_Task requirements_
Every entry should be repeated exactly as written.

Segment Start: The data

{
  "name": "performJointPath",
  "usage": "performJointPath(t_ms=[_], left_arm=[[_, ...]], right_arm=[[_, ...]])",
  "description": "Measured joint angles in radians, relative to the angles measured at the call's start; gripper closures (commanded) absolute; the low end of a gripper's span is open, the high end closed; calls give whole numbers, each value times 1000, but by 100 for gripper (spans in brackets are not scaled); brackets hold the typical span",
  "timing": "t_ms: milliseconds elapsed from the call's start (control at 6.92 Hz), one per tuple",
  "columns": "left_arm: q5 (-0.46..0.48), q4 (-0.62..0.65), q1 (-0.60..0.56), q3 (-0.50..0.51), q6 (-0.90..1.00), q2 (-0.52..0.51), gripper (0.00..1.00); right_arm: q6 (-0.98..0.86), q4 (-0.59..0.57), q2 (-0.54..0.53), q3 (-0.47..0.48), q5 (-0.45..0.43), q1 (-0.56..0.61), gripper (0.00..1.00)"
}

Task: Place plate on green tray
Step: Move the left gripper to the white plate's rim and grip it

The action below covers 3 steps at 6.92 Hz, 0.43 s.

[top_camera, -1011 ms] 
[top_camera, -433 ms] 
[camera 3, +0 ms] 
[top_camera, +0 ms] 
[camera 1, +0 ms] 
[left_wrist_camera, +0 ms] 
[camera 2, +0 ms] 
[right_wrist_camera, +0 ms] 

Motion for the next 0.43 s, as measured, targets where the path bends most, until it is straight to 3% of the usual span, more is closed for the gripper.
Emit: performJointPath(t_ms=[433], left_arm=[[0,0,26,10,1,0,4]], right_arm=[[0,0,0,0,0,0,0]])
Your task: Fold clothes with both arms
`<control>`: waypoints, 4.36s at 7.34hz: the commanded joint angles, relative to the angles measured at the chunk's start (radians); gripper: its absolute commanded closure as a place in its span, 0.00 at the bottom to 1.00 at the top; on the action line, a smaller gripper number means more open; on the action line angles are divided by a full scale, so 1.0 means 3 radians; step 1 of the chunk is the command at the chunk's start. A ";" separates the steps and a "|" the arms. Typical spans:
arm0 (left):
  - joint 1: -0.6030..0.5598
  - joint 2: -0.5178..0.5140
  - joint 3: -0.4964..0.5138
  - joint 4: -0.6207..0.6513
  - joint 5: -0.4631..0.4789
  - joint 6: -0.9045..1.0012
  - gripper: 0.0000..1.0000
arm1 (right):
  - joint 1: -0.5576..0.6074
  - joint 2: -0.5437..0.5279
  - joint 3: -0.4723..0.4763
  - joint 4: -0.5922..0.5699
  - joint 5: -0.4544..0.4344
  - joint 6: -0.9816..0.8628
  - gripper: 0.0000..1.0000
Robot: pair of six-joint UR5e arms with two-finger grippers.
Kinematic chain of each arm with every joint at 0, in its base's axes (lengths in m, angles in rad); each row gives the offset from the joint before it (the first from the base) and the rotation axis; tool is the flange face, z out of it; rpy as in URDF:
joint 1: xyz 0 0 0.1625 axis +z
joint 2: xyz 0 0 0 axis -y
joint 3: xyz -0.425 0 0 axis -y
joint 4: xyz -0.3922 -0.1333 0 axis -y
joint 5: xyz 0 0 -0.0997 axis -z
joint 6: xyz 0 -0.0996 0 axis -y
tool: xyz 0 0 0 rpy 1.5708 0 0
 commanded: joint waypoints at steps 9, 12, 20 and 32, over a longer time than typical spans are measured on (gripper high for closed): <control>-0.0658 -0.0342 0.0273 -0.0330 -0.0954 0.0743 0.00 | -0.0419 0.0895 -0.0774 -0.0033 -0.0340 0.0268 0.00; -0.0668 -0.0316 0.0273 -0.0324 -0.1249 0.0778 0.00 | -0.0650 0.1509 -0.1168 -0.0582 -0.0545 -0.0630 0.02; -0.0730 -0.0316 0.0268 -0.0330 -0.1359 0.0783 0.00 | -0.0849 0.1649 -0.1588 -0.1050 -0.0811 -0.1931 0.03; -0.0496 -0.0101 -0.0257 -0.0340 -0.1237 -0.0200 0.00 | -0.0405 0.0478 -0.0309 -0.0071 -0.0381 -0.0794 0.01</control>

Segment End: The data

_Response area_
{
  "name": "performJointPath",
  "usage": "performJointPath(t_ms=[_], left_arm=[[_, ...]], right_arm=[[_, ...]])",
  "description": "Measured joint angles in radians, relative to the angles measured at the call's start; gripper closures (commanded) absolute; the low end of a gripper's span is open, the high end closed; calls give whole numbers, each value times 1000, but by 100 for gripper (spans in brackets are not scaled); brackets hold the typical span",
  "timing": "t_ms: milliseconds elapsed from the call's start (control at 6.92 Hz), one per tuple",
  "columns": "left_arm: q5 (-0.46..0.48), q4 (-0.62..0.65), q1 (-0.60..0.56), q3 (-0.50..0.51), q6 (-0.90..1.00), q2 (-0.52..0.51), gripper (0.00..1.00); right_arm: q6 (-0.98..0.86), q4 (-0.59..0.57), q2 (-0.54..0.53), q3 (-0.47..0.48), q5 (-0.45..0.43), q1 (-0.56..0.61), gripper (0.00..1.00)"
}

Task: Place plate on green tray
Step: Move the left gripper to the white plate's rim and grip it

The action below covers 3 steps at 6.92 Hz, 0.43 s.

[top_camera, -1011 ms] 
[top_camera, -433 ms] 
[camera 3, +0 ms] 
[top_camera, +0 ms] 
[camera 1, +0 ms] 
[left_wrist_camera, +0 ms] 
[camera 2, +0 ms] 
[right_wrist_camera, +0 ms] 

Motion for the next 0.43 s, as measured, targets where the path bends most, until it is straight to 3% of the usual span, more is closed for the gripper.
Emit: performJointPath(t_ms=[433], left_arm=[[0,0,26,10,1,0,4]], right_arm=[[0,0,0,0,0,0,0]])
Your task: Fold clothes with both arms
`<control>`: waypoints, 4.36s at 7.34hz: the commanded joint angles, relative to the angles measured at the chunk's start (radians); gripper: its absolute commanded closure as a place in its span, 0.00 at the bottom to 1.00 at the top; on the action line, a smaller gripper number means more open; on the action line angles are divided by a full scale, so 1.0 means 3 radians; step 1 of the chunk is the command at the chunk's start. A ";" separates the steps and a "|" the arms. Typical spans:
arm0 (left):
  - joint 1: -0.6030..0.5598
  - joint 2: -0.5178..0.5140
  - joint 3: -0.4964..0.5138
  - joint 4: -0.6207..0.6513
  - joint 5: -0.4631..0.4789
  - joint 6: -0.9045..1.0012
  - gripper: 0.0000..1.0000
arm1 (right):
  - joint 1: -0.5576..0.6074
  - joint 2: -0.5437..0.5279
  - joint 3: -0.4723..0.4763
  - joint 4: -0.5922..0.5699
  - joint 5: -0.4544..0.4344
  - joint 6: -0.9816..0.8628
  - gripper: 0.0000..1.0000
Robot: pair of six-joint UR5e arms with two-finger grippers.
Kinematic chain of each arm with every joint at 0, in its base's axes (lengths in m, angles in rad); each row gives the offset from the joint before it (the first from the base) and the rotation axis; tool is the flange face, z out of it; rpy as in URDF:
joint 1: xyz 0 0 0.1625 axis +z
joint 2: xyz 0 0 0 axis -y
joint 3: xyz -0.425 0 0 axis -y
joint 4: xyz -0.3922 -0.1333 0 axis -y
joint 5: xyz 0 0 -0.0997 axis -z
joint 6: xyz 0 -0.0996 0 axis -y
tool: xyz 0 0 0 rpy 1.5708 0 0
 commanded: joint waypoints at steps 9, 12, 20 and 32, over a longer time than typical spans are measured on (gripper high for closed): <control>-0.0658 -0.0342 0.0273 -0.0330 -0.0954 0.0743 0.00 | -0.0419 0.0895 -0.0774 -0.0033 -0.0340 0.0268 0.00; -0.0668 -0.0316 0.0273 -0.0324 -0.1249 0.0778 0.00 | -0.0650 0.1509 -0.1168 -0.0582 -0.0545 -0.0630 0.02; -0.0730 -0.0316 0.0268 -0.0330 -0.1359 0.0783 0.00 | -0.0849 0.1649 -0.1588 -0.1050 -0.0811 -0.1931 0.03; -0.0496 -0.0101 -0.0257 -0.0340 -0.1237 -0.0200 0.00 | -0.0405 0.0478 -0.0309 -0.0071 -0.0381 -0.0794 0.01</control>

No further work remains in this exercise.